◆ EXERCISE: Go through the entries below and collect each line with the string "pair" in it.

◆ DATASET ENTRIES:
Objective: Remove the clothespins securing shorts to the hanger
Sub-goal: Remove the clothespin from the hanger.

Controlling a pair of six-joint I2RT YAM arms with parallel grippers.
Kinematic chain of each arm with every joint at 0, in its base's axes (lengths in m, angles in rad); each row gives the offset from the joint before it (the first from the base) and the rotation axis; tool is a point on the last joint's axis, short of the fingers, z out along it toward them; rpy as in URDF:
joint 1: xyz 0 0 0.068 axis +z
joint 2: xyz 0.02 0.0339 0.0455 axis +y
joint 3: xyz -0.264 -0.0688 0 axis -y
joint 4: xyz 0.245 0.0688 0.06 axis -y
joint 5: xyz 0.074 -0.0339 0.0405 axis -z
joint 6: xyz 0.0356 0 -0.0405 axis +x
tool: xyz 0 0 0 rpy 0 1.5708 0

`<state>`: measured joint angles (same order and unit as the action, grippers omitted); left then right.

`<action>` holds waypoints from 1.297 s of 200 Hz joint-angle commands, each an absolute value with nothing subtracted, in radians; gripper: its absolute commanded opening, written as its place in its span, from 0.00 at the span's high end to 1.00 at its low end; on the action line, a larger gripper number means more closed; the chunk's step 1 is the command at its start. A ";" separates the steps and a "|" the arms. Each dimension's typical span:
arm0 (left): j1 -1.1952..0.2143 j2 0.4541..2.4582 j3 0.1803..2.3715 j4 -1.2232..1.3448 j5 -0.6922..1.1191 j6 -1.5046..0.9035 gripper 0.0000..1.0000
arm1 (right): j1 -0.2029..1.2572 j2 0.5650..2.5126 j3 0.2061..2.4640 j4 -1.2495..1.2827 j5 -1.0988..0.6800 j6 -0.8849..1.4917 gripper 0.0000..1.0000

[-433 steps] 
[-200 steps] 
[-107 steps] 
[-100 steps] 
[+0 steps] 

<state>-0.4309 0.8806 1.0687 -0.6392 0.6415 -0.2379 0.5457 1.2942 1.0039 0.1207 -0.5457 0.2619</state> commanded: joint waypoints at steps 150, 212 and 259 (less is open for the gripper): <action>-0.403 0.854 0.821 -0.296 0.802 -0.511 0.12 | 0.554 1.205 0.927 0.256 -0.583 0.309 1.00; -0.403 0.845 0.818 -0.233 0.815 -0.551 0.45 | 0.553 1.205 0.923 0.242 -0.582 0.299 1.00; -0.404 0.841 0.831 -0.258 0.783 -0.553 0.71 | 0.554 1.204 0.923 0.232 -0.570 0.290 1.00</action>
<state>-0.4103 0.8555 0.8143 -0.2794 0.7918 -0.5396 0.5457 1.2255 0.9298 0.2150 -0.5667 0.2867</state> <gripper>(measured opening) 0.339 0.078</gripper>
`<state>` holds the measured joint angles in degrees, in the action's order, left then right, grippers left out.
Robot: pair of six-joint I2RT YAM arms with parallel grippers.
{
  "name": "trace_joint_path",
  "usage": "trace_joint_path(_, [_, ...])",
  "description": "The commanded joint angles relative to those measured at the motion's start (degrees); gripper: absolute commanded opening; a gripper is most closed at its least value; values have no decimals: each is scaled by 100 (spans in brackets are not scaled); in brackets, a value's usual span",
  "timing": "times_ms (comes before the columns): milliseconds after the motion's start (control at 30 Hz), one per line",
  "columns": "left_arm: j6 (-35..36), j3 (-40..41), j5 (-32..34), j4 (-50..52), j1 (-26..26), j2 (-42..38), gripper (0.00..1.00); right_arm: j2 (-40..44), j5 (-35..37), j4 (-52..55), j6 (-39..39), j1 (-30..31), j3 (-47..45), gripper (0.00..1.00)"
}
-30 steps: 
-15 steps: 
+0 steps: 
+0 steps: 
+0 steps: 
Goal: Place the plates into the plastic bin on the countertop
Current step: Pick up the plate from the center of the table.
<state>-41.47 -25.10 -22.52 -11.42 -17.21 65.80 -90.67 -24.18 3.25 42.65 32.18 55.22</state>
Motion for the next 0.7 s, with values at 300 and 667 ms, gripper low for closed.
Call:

◆ PROBLEM SOLUTION:
Controlling a pair of six-joint I2RT YAM arms with parallel grippers.
Robot: pair of six-joint I2RT YAM arms with parallel grippers.

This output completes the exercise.